The work was called “Flooded McDonald’s” and it was exactly what it like. A Danish art collective built an exact–and I mean exact, down to the woodburned hands on the flaps of the trash bins–replica of a functioning McDonald’s restaurant and then slowly filled it with water. The only sounds were the soft susurrus of the rushing water and the tapping of objects against counters as they floated by.
It was excruciating.
I mean, I’m sure it was scathing commentary on the consumerist culture of the developed world and/or global warming, but when you get right down to it it sounds like something that college performing arts majors would think of doing when they were high. “Dude….let’s flood a McDonald’s!” I made my own fun by making hilarious-at-the-time remarks to my mother about how the coffee machine must be handling its stressful experience. Whenever the footage showed it in close-up we both shook with silent laughter.

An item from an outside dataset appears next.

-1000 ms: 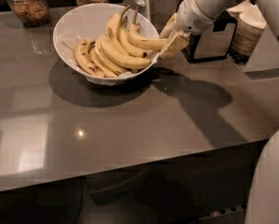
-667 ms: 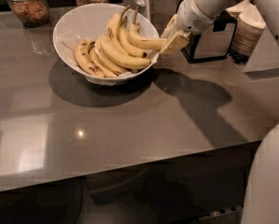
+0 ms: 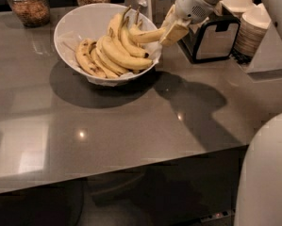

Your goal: Pick banana from white bowl

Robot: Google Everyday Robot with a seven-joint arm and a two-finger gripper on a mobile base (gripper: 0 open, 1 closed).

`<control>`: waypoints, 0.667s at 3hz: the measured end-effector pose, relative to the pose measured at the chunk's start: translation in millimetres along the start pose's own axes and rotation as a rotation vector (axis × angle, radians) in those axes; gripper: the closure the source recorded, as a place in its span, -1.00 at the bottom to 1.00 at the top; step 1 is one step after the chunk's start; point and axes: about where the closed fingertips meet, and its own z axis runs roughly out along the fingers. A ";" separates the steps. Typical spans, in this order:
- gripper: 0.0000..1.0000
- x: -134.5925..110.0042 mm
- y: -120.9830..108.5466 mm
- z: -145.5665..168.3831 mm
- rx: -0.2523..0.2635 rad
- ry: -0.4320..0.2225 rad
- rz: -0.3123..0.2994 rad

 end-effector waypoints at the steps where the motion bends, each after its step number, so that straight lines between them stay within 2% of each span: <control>1: 1.00 -5.4 11.1 -20.7 -0.010 -0.014 -0.012; 2: 1.00 -3.9 30.6 -43.3 -0.022 -0.065 -0.016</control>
Offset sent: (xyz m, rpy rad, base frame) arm -0.0776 -0.0406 0.0489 0.1139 0.0215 0.0608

At base, the problem is simply that I don’t particularly like modern art, don’t take it seriously, don’t enjoy analyzing pieces at great length to determine what the artist was trying to say. I like my art to have aesthetic value or, failing that, be an impressive technical feat. (Which is why I love Calder, since I find his work both aesthetic and technically impressive.) I’m sure Rothko put a lot of thought and work into his canvases, but when I look at them I just don’t see it. And they don’t move me.
What timing.
This morning, I awoke to read this post, and this post. And I’m sitting in the CU arts building basement reading both these posts, after having walked through various exhibits of various meaning and quality.
I think the idea that “works that make you think” are art is not such a good one, for me. We have a few qualities to explore: technical skill, moral and/or intellectual value, and pure aesthetic power, to name a few. I think art, as such, needs all of these.